■ **What to work on**
Read the entries below and pull out each line with the string "handle".

**** Extracted records

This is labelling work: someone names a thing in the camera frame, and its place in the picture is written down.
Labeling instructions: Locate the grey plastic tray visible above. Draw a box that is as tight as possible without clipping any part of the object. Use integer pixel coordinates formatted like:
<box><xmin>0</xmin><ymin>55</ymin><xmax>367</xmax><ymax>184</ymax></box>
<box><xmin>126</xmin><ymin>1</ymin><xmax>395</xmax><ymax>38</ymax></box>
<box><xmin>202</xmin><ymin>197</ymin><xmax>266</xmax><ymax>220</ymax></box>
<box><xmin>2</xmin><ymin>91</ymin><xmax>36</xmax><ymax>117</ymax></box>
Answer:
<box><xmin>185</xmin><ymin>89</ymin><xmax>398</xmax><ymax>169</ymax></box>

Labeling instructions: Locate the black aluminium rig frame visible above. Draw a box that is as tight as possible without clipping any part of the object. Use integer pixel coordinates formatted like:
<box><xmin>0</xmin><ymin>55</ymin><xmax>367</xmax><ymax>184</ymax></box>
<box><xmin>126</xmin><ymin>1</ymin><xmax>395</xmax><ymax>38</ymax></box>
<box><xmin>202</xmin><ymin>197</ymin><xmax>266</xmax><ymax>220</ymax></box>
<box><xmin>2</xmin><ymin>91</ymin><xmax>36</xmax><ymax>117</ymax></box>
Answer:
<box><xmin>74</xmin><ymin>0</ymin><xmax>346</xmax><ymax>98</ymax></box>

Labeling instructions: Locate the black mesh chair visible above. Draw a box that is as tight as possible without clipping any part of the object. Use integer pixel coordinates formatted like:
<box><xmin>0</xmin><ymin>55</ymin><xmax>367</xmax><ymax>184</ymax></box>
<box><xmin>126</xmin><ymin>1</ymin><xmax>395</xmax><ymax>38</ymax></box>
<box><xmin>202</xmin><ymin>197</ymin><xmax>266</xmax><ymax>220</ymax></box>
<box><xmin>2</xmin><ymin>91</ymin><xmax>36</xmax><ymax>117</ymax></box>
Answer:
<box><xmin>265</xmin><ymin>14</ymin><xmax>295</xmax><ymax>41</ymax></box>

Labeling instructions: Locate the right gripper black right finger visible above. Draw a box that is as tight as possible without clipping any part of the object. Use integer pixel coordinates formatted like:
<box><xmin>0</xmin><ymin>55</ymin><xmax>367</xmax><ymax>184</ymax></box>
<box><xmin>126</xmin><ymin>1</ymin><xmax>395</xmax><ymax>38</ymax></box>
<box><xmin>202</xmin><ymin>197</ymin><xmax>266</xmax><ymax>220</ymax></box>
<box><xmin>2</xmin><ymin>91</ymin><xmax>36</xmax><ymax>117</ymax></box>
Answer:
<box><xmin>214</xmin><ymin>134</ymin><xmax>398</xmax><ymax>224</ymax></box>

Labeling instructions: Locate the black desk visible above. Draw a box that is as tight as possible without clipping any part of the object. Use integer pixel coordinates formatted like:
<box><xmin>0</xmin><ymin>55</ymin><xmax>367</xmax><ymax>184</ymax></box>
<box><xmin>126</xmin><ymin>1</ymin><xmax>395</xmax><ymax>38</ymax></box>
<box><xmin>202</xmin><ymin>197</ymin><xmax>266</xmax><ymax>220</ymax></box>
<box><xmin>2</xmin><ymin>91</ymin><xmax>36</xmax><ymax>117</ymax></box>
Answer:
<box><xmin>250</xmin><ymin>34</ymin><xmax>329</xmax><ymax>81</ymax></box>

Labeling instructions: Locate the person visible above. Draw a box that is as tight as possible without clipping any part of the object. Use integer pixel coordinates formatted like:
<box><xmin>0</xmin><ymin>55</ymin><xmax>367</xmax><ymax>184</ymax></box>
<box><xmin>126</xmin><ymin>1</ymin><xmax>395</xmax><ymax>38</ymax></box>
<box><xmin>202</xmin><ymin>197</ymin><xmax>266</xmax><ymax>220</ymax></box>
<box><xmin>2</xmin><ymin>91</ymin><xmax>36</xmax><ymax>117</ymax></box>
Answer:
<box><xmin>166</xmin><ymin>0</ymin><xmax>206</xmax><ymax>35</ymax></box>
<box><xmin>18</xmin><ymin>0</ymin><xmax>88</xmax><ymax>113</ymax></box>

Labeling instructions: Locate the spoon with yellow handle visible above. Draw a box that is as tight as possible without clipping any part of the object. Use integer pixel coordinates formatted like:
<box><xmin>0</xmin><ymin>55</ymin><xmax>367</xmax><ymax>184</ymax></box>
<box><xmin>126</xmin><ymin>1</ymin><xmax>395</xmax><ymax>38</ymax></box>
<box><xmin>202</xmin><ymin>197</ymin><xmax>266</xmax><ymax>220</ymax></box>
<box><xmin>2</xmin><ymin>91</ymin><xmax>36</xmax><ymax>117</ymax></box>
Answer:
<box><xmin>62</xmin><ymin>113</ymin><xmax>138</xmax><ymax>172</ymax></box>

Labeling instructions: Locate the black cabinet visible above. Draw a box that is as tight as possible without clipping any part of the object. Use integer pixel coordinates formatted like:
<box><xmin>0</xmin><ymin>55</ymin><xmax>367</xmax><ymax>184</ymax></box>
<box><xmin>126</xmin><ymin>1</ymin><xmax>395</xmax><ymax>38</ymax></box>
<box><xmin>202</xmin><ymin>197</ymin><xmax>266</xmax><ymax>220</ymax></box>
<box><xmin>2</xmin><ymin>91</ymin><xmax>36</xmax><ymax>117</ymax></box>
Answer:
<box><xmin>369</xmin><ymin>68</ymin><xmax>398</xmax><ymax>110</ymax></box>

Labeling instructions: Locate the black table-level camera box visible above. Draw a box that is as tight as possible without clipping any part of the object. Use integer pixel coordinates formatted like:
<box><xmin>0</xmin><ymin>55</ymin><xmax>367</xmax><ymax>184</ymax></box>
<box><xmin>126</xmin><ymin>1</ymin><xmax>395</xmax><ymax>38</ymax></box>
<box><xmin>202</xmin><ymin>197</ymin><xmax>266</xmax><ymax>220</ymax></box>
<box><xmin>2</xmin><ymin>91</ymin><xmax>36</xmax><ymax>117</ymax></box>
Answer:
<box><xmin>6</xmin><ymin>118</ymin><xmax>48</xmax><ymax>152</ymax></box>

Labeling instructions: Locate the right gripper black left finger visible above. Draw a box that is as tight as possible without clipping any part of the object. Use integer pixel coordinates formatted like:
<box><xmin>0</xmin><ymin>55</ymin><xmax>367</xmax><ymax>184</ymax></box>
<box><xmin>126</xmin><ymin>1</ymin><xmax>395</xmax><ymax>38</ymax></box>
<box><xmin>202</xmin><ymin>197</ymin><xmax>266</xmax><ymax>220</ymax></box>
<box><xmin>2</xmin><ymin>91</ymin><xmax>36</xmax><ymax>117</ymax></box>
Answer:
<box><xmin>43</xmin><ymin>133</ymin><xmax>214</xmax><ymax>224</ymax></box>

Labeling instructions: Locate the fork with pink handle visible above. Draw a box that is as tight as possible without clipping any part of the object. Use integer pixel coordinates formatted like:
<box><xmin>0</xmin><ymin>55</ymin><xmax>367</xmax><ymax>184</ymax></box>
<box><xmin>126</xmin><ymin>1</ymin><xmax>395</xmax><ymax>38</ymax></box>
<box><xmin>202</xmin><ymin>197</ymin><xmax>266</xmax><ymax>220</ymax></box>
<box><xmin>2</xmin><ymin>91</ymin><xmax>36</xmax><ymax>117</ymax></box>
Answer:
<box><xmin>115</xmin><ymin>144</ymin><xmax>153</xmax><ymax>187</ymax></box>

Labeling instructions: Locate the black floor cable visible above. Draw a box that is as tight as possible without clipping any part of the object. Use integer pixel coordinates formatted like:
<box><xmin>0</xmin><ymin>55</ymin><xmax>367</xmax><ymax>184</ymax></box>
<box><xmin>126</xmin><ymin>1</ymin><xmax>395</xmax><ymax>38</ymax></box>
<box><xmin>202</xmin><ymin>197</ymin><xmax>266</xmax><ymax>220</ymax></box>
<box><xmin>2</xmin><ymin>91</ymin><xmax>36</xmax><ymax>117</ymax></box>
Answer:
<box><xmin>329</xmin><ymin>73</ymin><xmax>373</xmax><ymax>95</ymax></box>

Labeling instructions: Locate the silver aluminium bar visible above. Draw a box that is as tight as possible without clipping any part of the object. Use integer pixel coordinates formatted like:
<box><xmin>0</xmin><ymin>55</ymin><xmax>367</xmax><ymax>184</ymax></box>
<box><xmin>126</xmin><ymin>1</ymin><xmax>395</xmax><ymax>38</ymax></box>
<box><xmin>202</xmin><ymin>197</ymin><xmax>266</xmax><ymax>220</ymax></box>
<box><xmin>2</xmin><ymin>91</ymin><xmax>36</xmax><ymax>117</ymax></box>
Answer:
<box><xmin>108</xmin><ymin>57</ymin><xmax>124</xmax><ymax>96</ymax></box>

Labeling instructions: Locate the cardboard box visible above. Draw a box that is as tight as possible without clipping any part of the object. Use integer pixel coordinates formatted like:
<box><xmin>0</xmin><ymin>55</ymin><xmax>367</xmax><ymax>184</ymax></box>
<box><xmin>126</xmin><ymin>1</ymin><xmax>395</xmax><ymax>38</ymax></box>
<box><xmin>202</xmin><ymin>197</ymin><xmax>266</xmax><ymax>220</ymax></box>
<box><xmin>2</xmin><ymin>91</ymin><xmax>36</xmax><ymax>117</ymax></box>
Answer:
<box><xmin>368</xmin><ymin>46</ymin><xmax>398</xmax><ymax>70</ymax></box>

********

■ **Answer below**
Labeling instructions: Locate the spoon with yellow handle visible above. Draw a box that is as tight as possible without clipping any part of the object. Use integer pixel coordinates formatted like:
Labeling instructions: Locate the fork with pink handle visible above. Draw a box that is as tight as possible without clipping any part of the object. Use integer pixel coordinates formatted like:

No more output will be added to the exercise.